A grant from Creative Scotland’s Performing Arts Venue Relief Fund has allowed Leith Theatre to secure a small staff team of expertise, enabling them to produce a mini-series of digital gigs and provide vital incomes for industry professionals and production crew as well as for the musicians and artists themselves.
Hosted by Vic Galloway, this programme – Live in Leith – will be streamed over three consecutive Saturdays starting this March via the online platform DICE and will help to showcase and establish up-and-coming young Scottish artists at what is undoubtedly a crucial time in their careers.
All of the artists will be captured playing a 25-minute set in real time, to create a live concert feel and the broadcasts will include introductions and on-stage interviews with host, Vic Galloway. Each gig will feature two artists, the first duo being Connor Fyfe (youngest musician to sell out at King Tut’s in Glasgow), and Retro Video Club.
Shining a light on new music (in Scotland) has been key to the programme’s conception. Live in Leith aims to nurture fresh talent by providing a harbour – a safe space – for those who are sacrificing their incomes to pursue careers in music at what is always a tender time, no matter what the economic situation or industry climate.
If the funding is the anchor for the whole programme, the theatre itself is certainly the port, a place that has inspired many musicians to return already since the first stage of its revival in 2017: The Snuts for example, played as part of EH6 festival back in November 2018 and Teenage Fanclub featured in EIF’s offering in August 2019. Both bands have since returned to film their latest singles in the theatre’s auditorium in 2020.
Though Leith Theatre’s doors have been closed to the public for almost a full year now, closed sets like these have been able to take place. In 2020 the theatre was also home to the virtual edition of Scotland’s annual Wide Days music convention, EIF’s My Light Shines On recordings featuring Honeyblood and Breabach and Posable Action Figures’ latest music video for a single in their debut album. Leith Theatre was once a music machine in the form of legendary gigs of the seventies and eighties and is well on its way to becoming a well-oiled one for today in the new twenties through such productions.
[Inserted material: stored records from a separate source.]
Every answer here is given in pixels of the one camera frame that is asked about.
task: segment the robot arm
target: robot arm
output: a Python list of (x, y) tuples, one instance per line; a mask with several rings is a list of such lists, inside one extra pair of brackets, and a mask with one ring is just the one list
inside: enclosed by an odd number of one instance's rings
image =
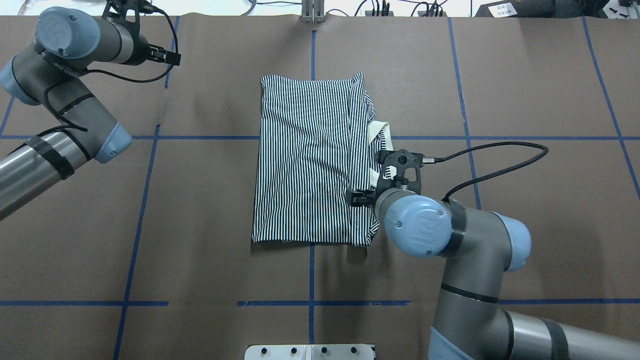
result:
[[(429, 158), (383, 151), (378, 162), (398, 175), (375, 190), (349, 192), (352, 206), (371, 206), (391, 240), (420, 258), (446, 258), (430, 360), (638, 360), (640, 343), (498, 308), (502, 275), (519, 270), (531, 253), (531, 235), (518, 220), (466, 208), (454, 199), (420, 195), (419, 169)], [(404, 178), (416, 169), (417, 180)]]
[[(134, 10), (135, 22), (125, 18), (128, 10)], [(86, 69), (94, 61), (139, 65), (152, 60), (169, 63), (167, 72), (179, 65), (179, 54), (150, 45), (140, 34), (141, 12), (164, 14), (144, 0), (110, 0), (101, 19), (49, 8), (39, 17), (32, 43), (0, 70), (0, 83), (10, 95), (28, 105), (43, 104), (62, 123), (0, 162), (0, 220), (87, 161), (106, 163), (130, 146), (131, 136), (79, 77), (95, 71)]]

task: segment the table surface
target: table surface
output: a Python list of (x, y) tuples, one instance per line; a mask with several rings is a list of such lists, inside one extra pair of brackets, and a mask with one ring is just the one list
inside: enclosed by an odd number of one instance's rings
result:
[[(35, 17), (1, 17), (0, 63)], [(466, 188), (468, 206), (531, 230), (504, 308), (640, 341), (640, 23), (602, 19), (175, 19), (182, 64), (165, 81), (83, 78), (134, 135), (0, 223), (0, 357), (240, 359), (248, 345), (372, 343), (424, 359), (443, 259), (267, 243), (250, 233), (260, 78), (364, 72), (394, 147), (445, 156), (499, 140), (550, 153)], [(142, 22), (165, 47), (163, 19)], [(136, 78), (163, 65), (95, 67)], [(0, 152), (56, 125), (0, 92)], [(423, 194), (523, 161), (494, 148), (423, 168)]]

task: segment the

Just as the Port of Leith once fostered connections as a confluence of old and new, production and industry – a stage that was both world-class and local – Live in Leith aims to cultivate all of these elements and bring entertainment home in 2021 (and beyond). The theatre, where community has always been at the heart of its role as a civic centre, wants to help raise the next generation of musicians, industry professionals and crew right here in Leith, safe in the knowledge that exploring the unfamiliar and investing in what is new and inspiring is always in all of our best interests.